§ WHAT TO PRODUCE
Among the entries below, only the lines from the one with "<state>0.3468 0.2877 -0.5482" through the one with "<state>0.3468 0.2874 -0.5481" are wanted, reproduced exactly. Pictures are not wanted.

--- WORKING DATA Enclosed Below ---

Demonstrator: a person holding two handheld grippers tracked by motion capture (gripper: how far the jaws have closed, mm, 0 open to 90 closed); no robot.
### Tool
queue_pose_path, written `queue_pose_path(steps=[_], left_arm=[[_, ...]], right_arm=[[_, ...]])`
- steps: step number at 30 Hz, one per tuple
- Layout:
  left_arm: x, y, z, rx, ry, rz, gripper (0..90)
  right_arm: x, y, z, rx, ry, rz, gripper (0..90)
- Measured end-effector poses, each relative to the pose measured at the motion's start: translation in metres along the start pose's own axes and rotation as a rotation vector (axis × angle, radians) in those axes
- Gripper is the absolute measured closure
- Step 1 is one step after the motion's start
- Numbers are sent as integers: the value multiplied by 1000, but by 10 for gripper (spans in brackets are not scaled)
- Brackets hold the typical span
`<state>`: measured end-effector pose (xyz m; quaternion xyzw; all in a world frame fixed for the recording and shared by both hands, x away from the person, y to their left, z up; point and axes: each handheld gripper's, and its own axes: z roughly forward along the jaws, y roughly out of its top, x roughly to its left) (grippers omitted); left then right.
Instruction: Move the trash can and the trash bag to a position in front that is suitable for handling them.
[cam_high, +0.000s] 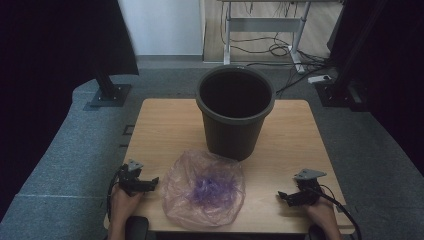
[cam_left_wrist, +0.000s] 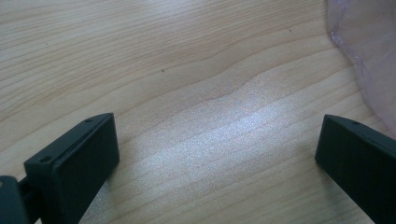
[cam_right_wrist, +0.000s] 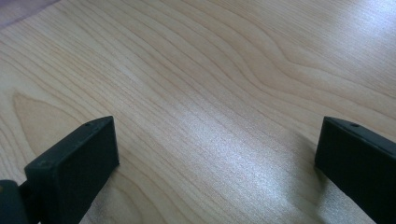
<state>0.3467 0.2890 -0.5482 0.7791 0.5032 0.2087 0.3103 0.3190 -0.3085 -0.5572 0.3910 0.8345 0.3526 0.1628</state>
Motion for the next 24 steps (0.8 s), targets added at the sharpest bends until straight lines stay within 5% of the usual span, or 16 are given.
queue_pose_path(steps=[17,24], left_arm=[[0,0,0,1,4,-4,0],[0,0,0,1,4,-5,0]], right_arm=[[2,-1,-1,-4,4,13,0],[2,6,-1,-36,111,77,0]])
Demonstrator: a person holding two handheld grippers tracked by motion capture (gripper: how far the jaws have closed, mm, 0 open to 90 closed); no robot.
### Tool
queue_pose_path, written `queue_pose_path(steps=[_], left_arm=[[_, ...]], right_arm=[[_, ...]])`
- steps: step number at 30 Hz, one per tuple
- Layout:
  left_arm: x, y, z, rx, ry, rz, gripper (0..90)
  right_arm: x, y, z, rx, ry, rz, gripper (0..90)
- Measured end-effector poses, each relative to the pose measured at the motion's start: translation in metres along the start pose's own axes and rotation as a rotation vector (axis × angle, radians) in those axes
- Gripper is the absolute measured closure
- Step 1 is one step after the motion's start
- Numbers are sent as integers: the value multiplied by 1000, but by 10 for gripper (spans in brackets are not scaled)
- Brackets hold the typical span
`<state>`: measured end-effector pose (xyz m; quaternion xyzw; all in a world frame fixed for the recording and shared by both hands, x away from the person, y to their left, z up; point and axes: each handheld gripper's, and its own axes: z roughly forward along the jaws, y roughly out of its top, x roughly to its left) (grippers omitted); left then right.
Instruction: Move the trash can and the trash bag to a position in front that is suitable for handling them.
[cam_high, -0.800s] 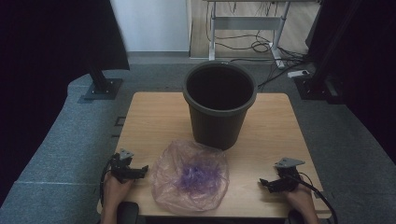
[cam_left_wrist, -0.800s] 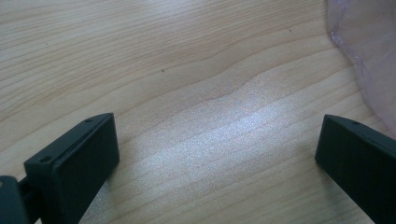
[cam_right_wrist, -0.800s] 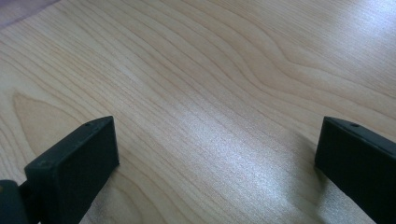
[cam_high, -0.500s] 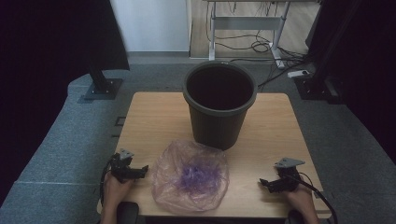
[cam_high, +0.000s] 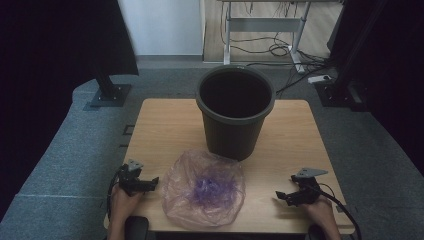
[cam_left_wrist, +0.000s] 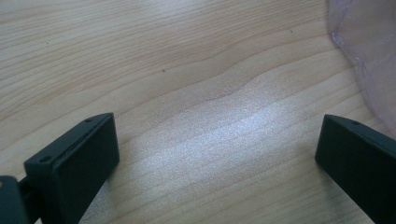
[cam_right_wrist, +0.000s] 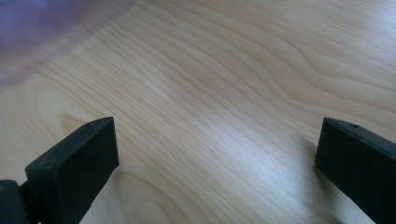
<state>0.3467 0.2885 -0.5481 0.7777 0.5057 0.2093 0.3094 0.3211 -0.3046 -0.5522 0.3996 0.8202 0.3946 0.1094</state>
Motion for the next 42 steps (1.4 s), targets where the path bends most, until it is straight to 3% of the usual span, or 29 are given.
queue_pose_path(steps=[4,7,11,19,26,29,31,36,42], left_arm=[[0,0,0,0,0,0,0],[0,0,0,0,1,-1,0],[0,0,0,0,2,-1,0],[0,0,0,0,3,-3,0],[0,0,0,0,4,-3,0],[0,0,0,0,5,-4,0],[-1,0,0,0,5,-4,0],[-1,0,0,0,5,-4,0],[-1,0,0,0,6,-5,0]], right_arm=[[17,18,0,-2,-28,-80,0],[27,30,2,-20,-28,-107,0],[36,44,7,-31,-16,-116,0],[47,67,22,-44,-12,-77,0],[68,90,42,-22,1,-134,0],[74,95,50,-10,-3,-156,0],[74,95,56,-14,14,-143,0],[72,86,69,55,-41,-184,0],[62,80,65,61,-77,-172,0]])
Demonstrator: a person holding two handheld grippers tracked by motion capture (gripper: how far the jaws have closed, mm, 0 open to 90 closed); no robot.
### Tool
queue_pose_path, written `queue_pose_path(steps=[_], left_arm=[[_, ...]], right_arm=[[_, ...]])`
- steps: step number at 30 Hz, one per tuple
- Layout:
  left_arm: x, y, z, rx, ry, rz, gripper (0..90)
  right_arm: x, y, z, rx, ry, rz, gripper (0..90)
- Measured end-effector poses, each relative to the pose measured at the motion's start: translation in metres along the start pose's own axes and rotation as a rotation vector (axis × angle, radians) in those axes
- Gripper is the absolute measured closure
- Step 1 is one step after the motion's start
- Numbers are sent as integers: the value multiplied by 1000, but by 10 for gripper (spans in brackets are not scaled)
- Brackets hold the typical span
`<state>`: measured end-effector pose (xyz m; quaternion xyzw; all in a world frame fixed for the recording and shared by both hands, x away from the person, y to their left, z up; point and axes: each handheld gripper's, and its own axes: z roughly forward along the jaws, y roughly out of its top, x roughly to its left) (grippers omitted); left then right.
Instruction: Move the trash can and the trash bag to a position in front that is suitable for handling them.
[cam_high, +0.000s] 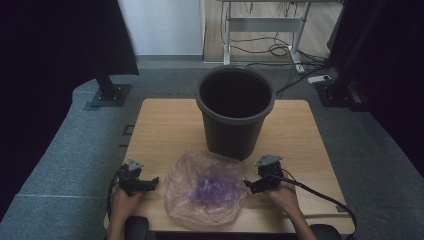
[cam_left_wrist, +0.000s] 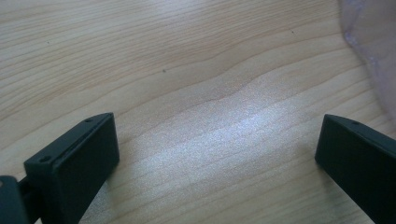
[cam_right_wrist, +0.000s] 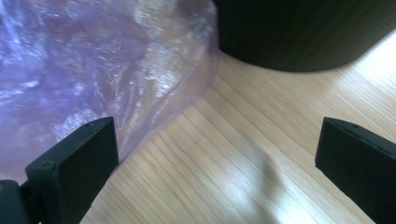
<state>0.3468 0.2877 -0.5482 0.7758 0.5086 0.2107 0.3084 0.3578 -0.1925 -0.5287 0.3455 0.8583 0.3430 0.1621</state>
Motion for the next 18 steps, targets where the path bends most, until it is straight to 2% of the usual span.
queue_pose_path(steps=[10,18], left_arm=[[0,0,0,0,2,-1,0],[0,0,0,1,2,-2,0]], right_arm=[[-30,-28,-21,21,-61,68,0],[-44,-48,-37,36,-103,108,0]])
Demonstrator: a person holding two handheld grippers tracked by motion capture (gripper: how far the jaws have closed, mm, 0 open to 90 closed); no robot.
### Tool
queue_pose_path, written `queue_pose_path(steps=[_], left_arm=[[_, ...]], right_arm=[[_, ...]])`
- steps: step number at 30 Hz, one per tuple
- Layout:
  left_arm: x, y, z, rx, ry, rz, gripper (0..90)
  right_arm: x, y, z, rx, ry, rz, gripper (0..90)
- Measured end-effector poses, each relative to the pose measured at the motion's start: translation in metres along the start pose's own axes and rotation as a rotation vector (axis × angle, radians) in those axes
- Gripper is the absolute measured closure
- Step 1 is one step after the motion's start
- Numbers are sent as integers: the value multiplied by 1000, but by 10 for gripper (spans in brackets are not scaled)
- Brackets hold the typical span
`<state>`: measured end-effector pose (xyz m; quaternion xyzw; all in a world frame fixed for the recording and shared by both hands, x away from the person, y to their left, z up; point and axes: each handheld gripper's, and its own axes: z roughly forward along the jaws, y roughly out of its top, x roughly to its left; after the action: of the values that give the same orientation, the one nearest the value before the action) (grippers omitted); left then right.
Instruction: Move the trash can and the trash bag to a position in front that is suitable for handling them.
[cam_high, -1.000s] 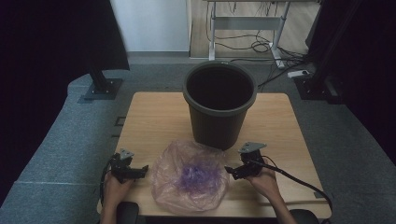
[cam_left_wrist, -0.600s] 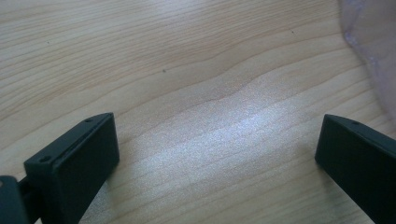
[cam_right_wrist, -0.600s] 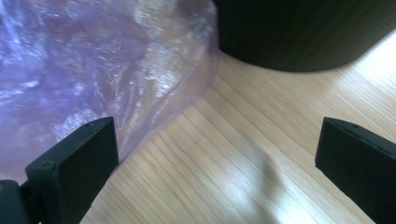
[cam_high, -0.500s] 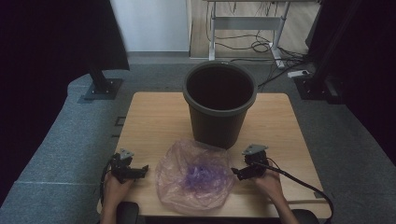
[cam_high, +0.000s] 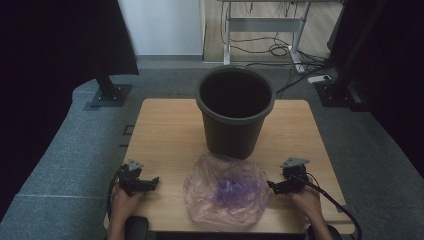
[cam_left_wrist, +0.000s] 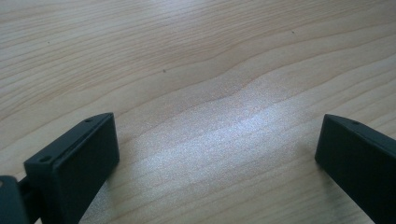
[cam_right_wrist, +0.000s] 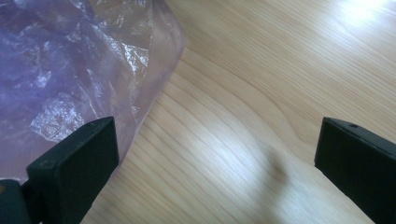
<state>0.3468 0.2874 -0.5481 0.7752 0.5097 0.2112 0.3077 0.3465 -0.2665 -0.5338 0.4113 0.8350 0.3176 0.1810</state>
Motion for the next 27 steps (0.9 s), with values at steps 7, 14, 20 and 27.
queue_pose_path(steps=[7,14,20,27], left_arm=[[0,0,0,0,1,-1,0],[0,0,0,0,1,-2,0],[0,0,0,0,2,-2,0],[0,0,0,0,2,-3,0]], right_arm=[[-22,-18,-21,-16,-40,75,1],[-4,-7,-44,-78,14,67,0],[35,20,-42,-112,97,-12,0],[66,38,-10,-69,140,-62,0]])
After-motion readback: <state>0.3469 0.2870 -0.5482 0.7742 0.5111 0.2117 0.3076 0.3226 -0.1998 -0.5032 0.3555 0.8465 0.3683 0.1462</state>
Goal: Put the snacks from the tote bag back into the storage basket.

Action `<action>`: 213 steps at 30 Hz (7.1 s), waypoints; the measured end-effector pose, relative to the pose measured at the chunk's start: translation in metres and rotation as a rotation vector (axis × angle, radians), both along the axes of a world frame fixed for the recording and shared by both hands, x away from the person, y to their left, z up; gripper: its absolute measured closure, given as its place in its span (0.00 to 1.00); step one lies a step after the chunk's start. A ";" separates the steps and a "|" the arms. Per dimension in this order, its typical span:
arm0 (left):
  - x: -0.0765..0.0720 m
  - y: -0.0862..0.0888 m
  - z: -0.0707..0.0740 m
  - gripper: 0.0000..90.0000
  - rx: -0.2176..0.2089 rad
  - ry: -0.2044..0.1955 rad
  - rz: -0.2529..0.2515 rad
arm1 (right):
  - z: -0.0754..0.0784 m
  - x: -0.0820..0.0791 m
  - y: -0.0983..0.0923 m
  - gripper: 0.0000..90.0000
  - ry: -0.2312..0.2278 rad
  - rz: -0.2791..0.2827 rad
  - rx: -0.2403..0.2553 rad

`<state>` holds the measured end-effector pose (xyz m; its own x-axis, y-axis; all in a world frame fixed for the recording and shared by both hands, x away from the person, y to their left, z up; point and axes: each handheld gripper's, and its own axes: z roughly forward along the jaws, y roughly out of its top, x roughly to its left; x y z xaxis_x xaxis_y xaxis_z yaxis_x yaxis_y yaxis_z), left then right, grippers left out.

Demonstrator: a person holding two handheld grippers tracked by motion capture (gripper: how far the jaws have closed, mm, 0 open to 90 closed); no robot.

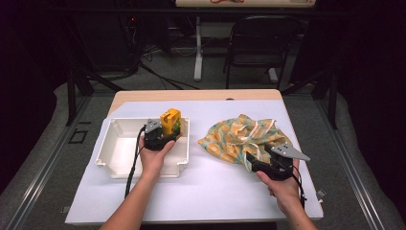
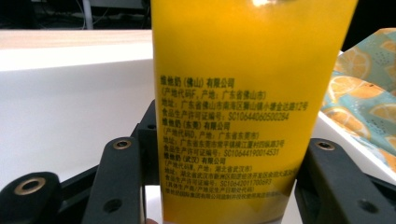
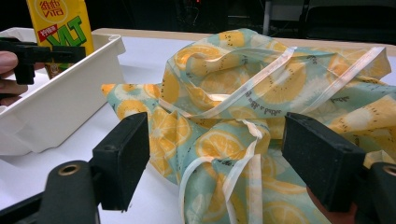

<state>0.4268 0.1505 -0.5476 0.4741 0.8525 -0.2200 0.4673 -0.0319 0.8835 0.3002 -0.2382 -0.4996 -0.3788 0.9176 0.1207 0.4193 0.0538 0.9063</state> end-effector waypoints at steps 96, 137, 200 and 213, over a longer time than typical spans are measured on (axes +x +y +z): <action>-0.056 -0.004 0.006 1.00 0.044 0.132 -0.096 | -0.004 0.001 0.003 0.21 0.013 -0.010 -0.030; -0.034 0.035 0.008 1.00 0.062 0.207 0.031 | -0.005 0.001 0.002 0.22 0.021 -0.014 -0.043; 0.008 0.032 -0.003 1.00 -0.064 0.306 0.184 | -0.003 0.003 -0.003 0.22 0.015 -0.024 -0.033; 0.009 0.024 -0.004 1.00 -0.071 0.300 0.180 | -0.003 0.002 -0.002 0.22 0.012 -0.017 -0.031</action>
<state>0.4361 0.1744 -0.5520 0.2231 0.8939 -0.3887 0.6986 0.1315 0.7033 0.3021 -0.2399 -0.5025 -0.3622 0.9271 0.0969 0.4314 0.0746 0.8991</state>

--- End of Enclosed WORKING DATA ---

§ ANSWER FOR THE TASK
<state>0.3468 0.2877 -0.5482 0.7758 0.5086 0.2107 0.3084 0.3578 -0.1925 -0.5287 0.3455 0.8583 0.3430 0.1621</state>
Motion for the next 18 steps, targets where the path bends most, until it is straight to 2% of the usual span.
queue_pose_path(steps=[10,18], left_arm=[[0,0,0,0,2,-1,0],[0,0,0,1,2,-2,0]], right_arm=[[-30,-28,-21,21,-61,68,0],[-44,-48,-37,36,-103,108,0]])
Demonstrator: a person holding two handheld grippers tracked by motion capture (gripper: how far the jaws have closed, mm, 0 open to 90 closed); no robot.
### Tool
queue_pose_path, written `queue_pose_path(steps=[_], left_arm=[[_, ...]], right_arm=[[_, ...]])`
- steps: step number at 30 Hz, one per tuple
- Layout:
  left_arm: x, y, z, rx, ry, rz, gripper (0..90)
  right_arm: x, y, z, rx, ry, rz, gripper (0..90)
- Measured end-effector poses, each relative to the pose measured at the motion's start: translation in metres along the start pose's own axes and rotation as a rotation vector (axis × angle, radians) in those axes
- Gripper is the absolute measured closure
- Step 1 is one step after the motion's start
- Numbers are sent as integers: the value multiplied by 1000, but by 10 for gripper (spans in brackets are not scaled)
- Brackets hold the typical span
`<state>`: measured end-effector pose (xyz m; quaternion xyzw; all in a world frame fixed for the recording and shared by both hands, x away from the person, y to their left, z up; point and axes: each handheld gripper's, and its own axes: z roughly forward along the jaws, y roughly out of its top, x roughly to its left; after the action: of the values that give the same orientation, the one nearest the value before the action) (grippers omitted); left then right.
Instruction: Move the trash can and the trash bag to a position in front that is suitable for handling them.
[cam_high, -1.000s] 
[cam_left_wrist, -0.600s] 
[cam_right_wrist, -0.600s] 
[cam_high, -0.500s] 
[cam_high, +0.000s] 
[cam_left_wrist, +0.000s] 
[cam_right_wrist, +0.000s] 
<state>0.3468 0.2874 -0.5481 0.7752 0.5097 0.2112 0.3077 0.3465 -0.2665 -0.5338 0.4113 0.8350 0.3176 0.1810</state>

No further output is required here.